- **WHAT IS NEEDED**: Below are entries with pictures in them. Output exactly the lines starting at the line with "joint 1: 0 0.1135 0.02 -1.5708" and ending at the line with "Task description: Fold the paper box", both included, but not the pictures.

↓

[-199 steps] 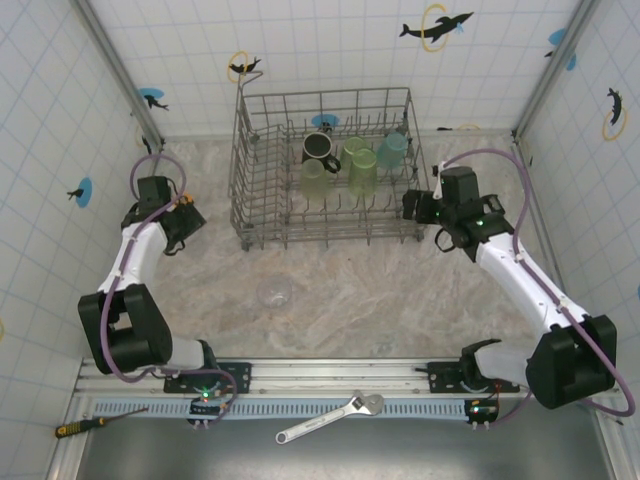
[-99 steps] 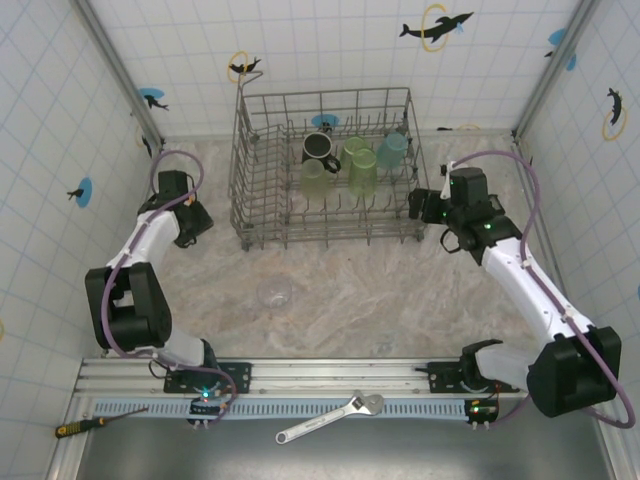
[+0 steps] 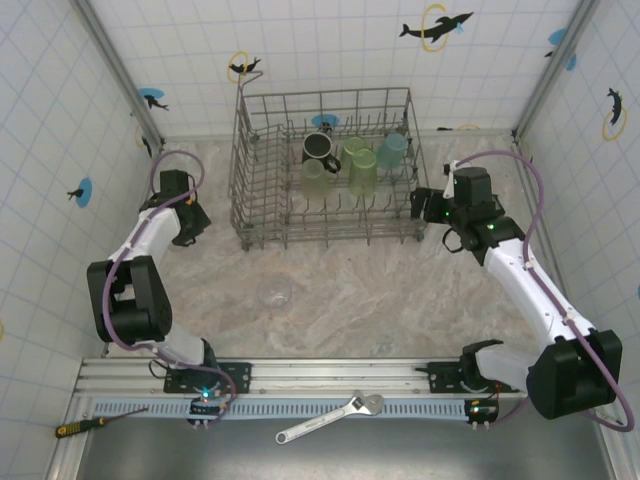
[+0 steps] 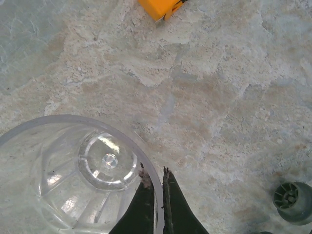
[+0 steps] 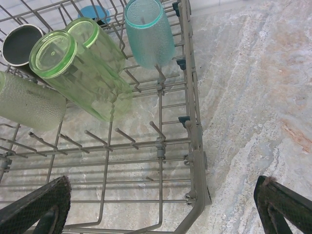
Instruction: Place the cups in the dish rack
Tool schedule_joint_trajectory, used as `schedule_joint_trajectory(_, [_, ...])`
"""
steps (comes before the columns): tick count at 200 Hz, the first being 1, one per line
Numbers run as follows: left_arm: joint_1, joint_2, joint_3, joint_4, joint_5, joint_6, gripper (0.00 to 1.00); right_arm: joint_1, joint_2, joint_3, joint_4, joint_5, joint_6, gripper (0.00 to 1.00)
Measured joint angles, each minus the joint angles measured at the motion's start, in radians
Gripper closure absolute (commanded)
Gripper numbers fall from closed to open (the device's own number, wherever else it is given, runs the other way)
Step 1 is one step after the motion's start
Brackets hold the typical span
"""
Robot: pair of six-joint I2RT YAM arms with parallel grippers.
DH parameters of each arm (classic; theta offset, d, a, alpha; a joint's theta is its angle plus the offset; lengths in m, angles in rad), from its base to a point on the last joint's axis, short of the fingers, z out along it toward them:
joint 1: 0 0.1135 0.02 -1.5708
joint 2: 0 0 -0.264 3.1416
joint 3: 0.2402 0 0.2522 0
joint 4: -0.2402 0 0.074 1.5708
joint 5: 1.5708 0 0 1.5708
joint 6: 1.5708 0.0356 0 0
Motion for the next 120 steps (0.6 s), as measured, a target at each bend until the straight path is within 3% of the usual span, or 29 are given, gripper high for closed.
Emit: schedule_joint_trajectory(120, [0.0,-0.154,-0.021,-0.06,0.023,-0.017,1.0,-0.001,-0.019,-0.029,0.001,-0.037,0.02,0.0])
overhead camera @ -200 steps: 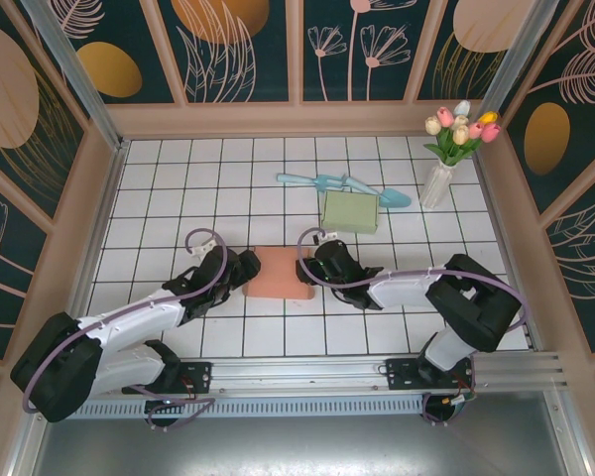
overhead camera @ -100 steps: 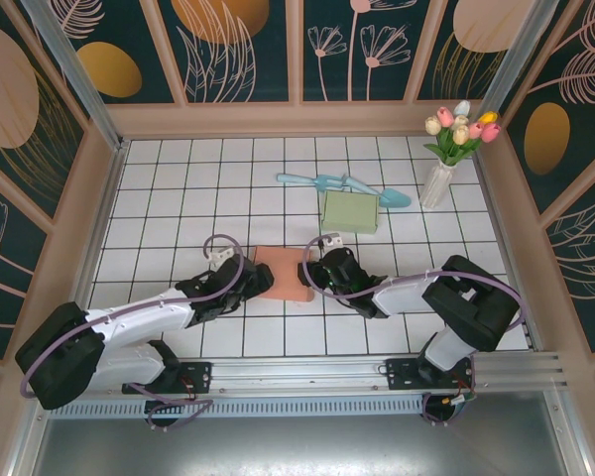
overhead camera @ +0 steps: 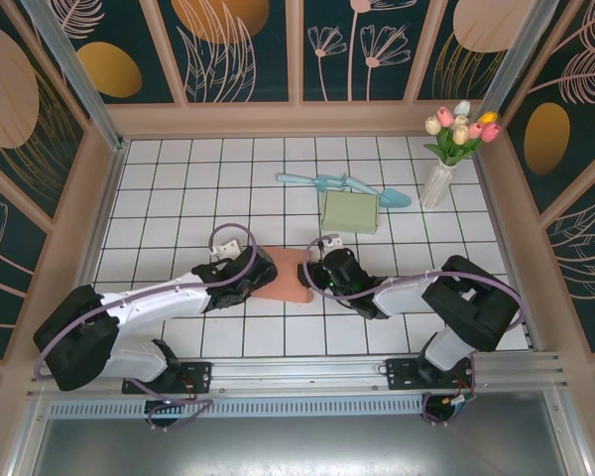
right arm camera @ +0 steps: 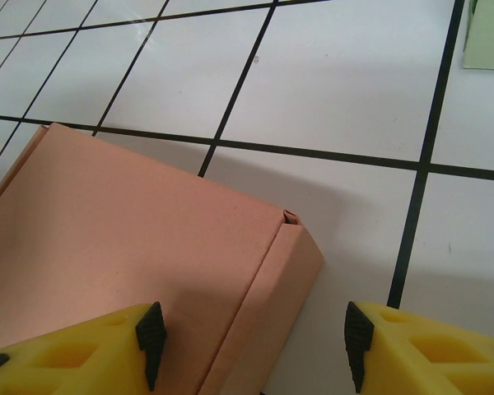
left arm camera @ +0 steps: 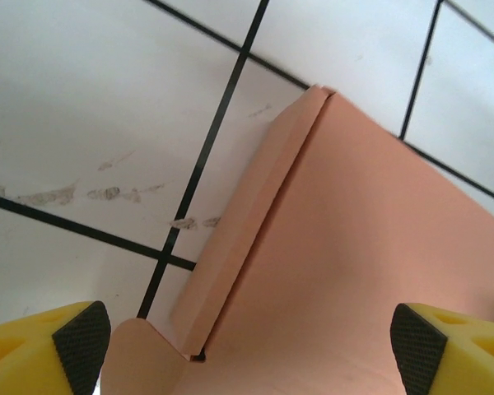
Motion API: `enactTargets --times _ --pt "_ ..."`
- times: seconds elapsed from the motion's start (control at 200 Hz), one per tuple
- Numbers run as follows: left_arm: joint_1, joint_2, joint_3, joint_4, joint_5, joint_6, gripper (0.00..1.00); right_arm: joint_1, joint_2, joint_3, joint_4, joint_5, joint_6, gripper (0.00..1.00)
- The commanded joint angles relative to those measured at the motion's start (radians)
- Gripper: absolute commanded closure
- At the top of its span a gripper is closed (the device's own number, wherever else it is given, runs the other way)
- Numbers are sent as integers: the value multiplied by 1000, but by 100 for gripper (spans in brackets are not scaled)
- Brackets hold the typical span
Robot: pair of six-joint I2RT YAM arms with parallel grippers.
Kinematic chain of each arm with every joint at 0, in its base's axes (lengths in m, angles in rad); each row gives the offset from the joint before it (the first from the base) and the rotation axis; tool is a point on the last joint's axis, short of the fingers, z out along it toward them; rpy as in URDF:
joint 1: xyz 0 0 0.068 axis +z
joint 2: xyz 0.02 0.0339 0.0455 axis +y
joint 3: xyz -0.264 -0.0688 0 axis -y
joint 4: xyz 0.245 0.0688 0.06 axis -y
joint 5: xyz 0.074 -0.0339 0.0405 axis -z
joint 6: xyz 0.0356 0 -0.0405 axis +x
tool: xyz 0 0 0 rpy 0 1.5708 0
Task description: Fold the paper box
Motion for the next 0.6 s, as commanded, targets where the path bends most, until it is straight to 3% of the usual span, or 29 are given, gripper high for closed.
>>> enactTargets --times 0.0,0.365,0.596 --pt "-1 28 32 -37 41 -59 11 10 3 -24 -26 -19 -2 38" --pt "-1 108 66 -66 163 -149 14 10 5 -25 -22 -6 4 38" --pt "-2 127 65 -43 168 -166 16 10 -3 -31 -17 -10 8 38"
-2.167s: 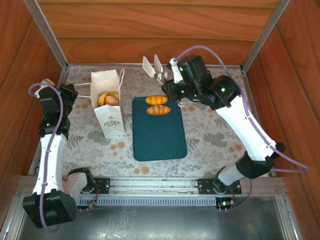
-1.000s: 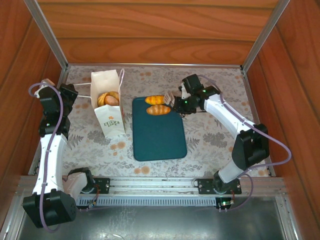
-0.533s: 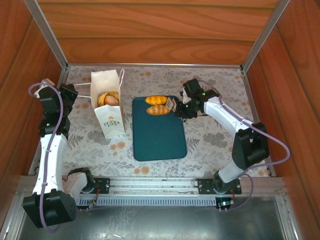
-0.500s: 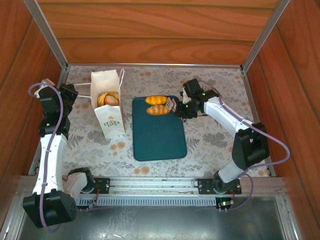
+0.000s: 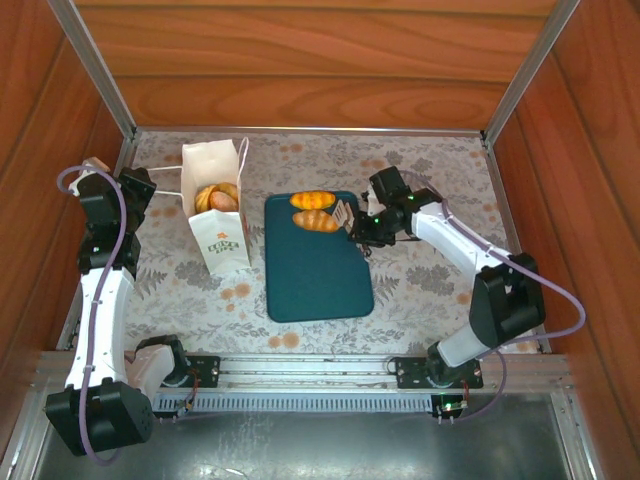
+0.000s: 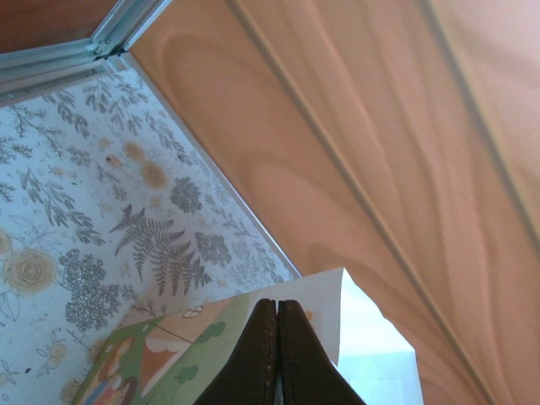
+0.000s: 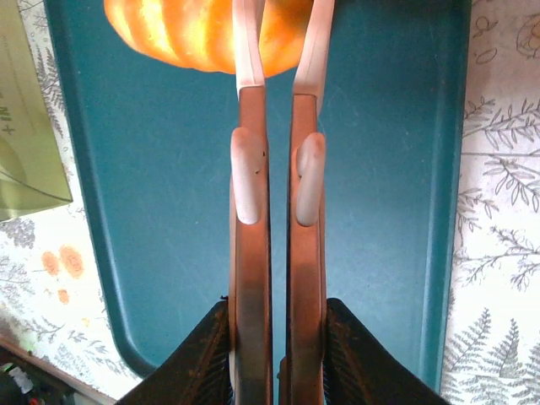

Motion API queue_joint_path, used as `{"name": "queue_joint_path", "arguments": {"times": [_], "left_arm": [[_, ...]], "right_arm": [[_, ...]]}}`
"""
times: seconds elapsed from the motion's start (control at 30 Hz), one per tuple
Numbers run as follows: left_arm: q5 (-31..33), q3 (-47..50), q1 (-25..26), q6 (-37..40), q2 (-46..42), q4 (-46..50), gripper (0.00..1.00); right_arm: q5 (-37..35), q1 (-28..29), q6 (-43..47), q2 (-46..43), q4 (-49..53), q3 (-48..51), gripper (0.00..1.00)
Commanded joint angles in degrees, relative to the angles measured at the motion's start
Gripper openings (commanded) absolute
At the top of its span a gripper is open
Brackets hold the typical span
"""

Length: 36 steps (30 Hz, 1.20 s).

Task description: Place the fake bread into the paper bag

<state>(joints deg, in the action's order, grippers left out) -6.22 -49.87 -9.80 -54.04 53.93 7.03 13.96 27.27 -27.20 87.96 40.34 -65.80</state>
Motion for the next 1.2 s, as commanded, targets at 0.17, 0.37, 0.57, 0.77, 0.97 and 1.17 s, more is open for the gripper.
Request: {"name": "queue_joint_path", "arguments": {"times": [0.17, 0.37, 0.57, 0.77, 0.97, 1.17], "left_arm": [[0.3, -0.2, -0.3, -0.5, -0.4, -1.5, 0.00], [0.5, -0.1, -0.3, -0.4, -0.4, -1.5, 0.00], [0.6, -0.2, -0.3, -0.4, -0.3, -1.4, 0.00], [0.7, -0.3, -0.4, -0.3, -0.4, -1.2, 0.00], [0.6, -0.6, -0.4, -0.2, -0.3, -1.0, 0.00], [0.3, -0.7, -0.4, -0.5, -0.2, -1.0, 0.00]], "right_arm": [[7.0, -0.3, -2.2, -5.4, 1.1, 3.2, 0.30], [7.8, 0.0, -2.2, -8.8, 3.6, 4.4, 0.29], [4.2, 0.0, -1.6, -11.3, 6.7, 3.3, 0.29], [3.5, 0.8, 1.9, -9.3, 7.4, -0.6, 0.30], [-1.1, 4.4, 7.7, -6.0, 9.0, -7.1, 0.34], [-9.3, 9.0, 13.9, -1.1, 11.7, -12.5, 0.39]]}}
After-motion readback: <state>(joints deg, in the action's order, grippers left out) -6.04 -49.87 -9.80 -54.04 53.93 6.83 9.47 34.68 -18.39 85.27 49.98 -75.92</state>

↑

- **RESPONSE TO THIS EXERCISE**:
joint 1: 0 0.1135 0.02 -1.5708
joint 2: 0 0 -0.264 3.1416
joint 3: 0.2402 0 0.2522 0
joint 4: -0.2402 0 0.074 1.5708
joint 5: 1.5708 0 0 1.5708
joint 6: 1.5708 0.0356 0 0
Motion for the next 120 steps (0.6 s), as measured, a target at each bend until the straight path is within 3% of the usual span, or 29 are given, gripper high for closed.
Emit: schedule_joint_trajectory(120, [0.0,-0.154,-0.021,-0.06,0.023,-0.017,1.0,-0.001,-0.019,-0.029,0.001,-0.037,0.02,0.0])
overhead camera @ -200 steps: 
overhead camera @ -100 steps: 
overhead camera @ +0 steps: 
right arm camera @ +0 steps: 
left arm camera @ +0 steps: 
Motion API: `enactTargets --times _ --pt "_ ..."`
- times: seconds elapsed from the motion's start (control at 200 Hz), one per tuple
- Numbers run as follows: left_arm: joint_1, joint_2, joint_3, joint_4, joint_5, joint_6, gripper (0.00..1.00); right_arm: joint_1, joint_2, joint_3, joint_4, joint_5, joint_6, gripper (0.00..1.00)
- The commanded joint angles relative to those measured at the motion's start (radians)
- Gripper: absolute commanded closure
- At the top of its span a gripper is closed (the device's own number, wherever else it is given, runs the other way)
- Numbers are sent as integers: the value multiplied by 1000, but by 100 for gripper (spans in brackets are not scaled)
- Brackets hold the typical span
Robot: pair of six-joint I2RT YAM arms with parallel grippers.
Kinematic chain of each arm with every joint at 0, in its base's axes (lengths in m, angles in rad); each row gives the offset from the joint before it (the first from the base) and the rotation axis; tool is a point on the last joint's axis, short of the fingers, z out along it toward them; rpy as in URDF:
joint 1: xyz 0 0 0.068 axis +z
joint 2: xyz 0.02 0.0339 0.0455 axis +y
joint 3: xyz -0.264 -0.0688 0 axis -y
joint 4: xyz 0.245 0.0688 0.06 axis -y
joint 5: xyz 0.074 -0.0339 0.0405 axis -z
joint 6: xyz 0.0356 0 -0.0405 axis +x
tool: xyz 0 0 0 rpy 0 1.5708 0
Task description: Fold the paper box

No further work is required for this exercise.